__WHAT YOU SHOULD DO__. In this exercise, print only the lines from the line with "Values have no" to the last line of the data below, inclusive. Any pictures should be left out.
Segment Start: RECORDED INFORMATION
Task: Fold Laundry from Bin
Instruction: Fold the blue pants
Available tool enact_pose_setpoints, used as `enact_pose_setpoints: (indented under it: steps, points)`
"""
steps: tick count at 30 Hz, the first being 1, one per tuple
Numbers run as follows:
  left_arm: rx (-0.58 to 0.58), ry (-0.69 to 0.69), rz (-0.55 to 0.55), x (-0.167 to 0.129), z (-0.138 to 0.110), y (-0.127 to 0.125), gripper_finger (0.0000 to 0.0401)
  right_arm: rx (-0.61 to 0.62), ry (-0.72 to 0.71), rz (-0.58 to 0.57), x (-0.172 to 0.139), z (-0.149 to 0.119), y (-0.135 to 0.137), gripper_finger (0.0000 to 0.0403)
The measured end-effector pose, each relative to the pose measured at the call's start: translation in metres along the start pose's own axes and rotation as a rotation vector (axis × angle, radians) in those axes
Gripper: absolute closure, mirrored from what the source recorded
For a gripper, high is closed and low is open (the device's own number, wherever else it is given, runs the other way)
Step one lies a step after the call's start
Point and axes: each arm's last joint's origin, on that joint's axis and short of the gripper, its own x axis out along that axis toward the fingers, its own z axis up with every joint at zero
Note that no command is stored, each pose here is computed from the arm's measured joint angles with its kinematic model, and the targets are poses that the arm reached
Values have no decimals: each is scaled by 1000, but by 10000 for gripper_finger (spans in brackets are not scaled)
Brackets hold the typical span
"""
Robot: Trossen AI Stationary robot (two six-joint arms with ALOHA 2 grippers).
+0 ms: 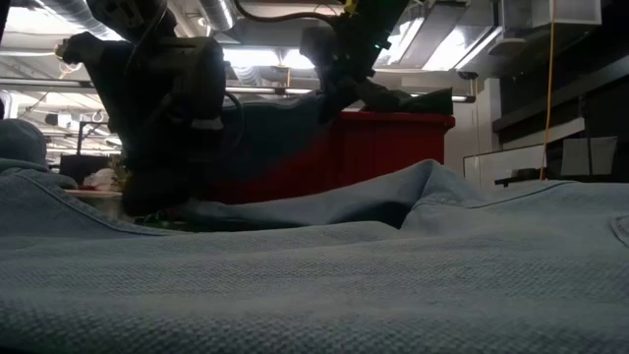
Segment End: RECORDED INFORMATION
__ANSWER TO THIS TASK__.
Values have no decimals: each is scaled by 1000, but by 10000 for gripper_finger (spans in brackets are not scaled)
Brackets hold the typical span
"""
Robot: Trossen AI Stationary robot (two six-joint arms with ALOHA 2 grippers).
+0 ms: 

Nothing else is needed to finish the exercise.